Jeff Feaga, the biologist hired to help develop rabbit habitat, said creating habitat for New England cottontails is good for other species, such as snakes and woodcocks. He said that emerging forests are home to more species than mature forests.
Wally Jakubas, mammal group leader at the Maine Department of Inland Fisheries and Wildlife, said biologists have learned from experience that creating new habitat to encourage the spread of the New England cottontail is much more effective than trying to relocate or propagate existing rabbits.
Last summer his department worked with the Portland airport to relocate a colony of 15 rabbits during the runway expansion. The idea was to move them to Stage Island off Cape Porpoise.

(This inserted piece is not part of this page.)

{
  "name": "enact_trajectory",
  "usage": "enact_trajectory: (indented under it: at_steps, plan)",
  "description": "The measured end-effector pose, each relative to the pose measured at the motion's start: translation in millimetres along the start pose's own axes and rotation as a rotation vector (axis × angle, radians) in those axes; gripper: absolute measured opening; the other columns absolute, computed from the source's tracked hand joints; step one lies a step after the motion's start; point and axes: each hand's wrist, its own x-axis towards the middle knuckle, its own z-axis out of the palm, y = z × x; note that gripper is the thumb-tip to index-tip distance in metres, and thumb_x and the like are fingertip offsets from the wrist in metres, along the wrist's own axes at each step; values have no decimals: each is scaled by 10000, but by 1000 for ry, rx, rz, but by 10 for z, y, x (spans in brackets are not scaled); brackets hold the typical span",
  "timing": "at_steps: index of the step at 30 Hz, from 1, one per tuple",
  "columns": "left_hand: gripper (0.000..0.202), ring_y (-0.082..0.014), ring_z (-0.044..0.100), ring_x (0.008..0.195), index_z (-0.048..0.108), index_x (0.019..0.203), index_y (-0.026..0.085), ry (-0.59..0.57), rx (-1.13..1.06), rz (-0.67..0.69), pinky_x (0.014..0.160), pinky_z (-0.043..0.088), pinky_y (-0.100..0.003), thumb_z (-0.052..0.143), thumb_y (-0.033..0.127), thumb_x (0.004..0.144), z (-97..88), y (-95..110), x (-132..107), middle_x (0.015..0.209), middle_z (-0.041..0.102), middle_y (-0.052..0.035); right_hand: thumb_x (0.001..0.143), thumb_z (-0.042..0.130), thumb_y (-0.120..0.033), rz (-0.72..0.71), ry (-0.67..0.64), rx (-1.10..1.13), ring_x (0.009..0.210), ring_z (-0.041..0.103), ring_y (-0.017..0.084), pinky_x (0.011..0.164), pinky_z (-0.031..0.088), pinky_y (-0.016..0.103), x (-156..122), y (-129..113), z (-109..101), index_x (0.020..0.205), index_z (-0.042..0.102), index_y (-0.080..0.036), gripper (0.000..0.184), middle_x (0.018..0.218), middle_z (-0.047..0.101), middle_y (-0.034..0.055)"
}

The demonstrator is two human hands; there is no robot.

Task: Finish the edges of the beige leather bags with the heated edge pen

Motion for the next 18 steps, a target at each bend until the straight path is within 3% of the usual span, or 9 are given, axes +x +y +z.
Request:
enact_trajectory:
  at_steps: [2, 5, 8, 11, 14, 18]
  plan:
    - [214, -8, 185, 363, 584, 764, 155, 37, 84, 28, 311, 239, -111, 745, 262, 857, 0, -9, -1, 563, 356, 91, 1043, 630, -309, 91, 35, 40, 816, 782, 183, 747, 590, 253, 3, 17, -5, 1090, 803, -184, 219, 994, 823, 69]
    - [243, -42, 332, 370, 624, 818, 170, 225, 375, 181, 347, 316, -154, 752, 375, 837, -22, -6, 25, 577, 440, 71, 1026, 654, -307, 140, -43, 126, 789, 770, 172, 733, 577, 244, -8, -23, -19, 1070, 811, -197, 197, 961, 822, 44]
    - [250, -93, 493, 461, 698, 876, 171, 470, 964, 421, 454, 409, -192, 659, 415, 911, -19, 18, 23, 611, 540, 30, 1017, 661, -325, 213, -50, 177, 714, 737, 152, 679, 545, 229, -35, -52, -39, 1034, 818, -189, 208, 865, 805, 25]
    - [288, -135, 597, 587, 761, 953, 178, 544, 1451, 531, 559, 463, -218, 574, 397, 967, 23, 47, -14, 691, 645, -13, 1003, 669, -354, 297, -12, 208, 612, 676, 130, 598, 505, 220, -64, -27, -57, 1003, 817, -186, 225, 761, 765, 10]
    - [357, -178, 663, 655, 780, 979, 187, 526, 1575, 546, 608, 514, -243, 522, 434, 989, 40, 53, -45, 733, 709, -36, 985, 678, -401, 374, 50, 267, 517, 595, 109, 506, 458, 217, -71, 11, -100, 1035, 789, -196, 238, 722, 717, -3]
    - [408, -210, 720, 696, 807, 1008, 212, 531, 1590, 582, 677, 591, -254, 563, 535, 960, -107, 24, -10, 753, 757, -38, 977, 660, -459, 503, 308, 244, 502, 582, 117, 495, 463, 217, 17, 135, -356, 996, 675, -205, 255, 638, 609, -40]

Owned by the Kennebunkport Conservation Trust, the island offered what appeared to be some of the best brushy habitat in the state. Jakubas said IFW spent about $20,000 of the $1 million the jetport put up for lost habitat mitigation on building a complex of 17 insulated burrows, trapping and moving the rabbits and equipping them with radio collars.
“Our hope was we could move them to this Shangri-la island away from the jets and breed them and move them,” said Jakubas.
But after two or three weeks, only two females and a male were left. It appears that the animals simply couldn’t adapt to the new quarters and stopped eating. Only the females made it through the winter. Now Jakubas is trying to determine whether to let the rabbits stay where they are — by rabbit standards the two are considered elderly — or move them to the Wells reserve.
Jakubas said his department is still working with the town of Cape Elizabeth after the disturbance of a cottontail colony at Fort Williams this year during work to make way for an arboretum. Efforts to trap the rabbits were put on hold because they were about to enter their breeding season.
So no one knows how many rabbits were there or how many may remain. Jakubas said IFW is still trying to work with the town.
Despite the setbacks, biologists have learned a lot about relocation, and progress has been made in creating new habitat for the rabbits, said Jakubas.
“We’ve put aside an additional 500 acres that weren’t there were a couple of years ago,” he said.
The deadline for the private landowners’ habitat restoration program closed Friday, but Feaga said his office will continue to take applications because more money may become available.
Feaga said that to qualify, the private land, ideally 12 to 25 acres of mixed forest and pasture, must be within a few miles of an existing New England cottontail population. He said the program not only covers the cost of managing the land for the New England cottontail but will help with related uses such as timber harvesting and access trail maintenance.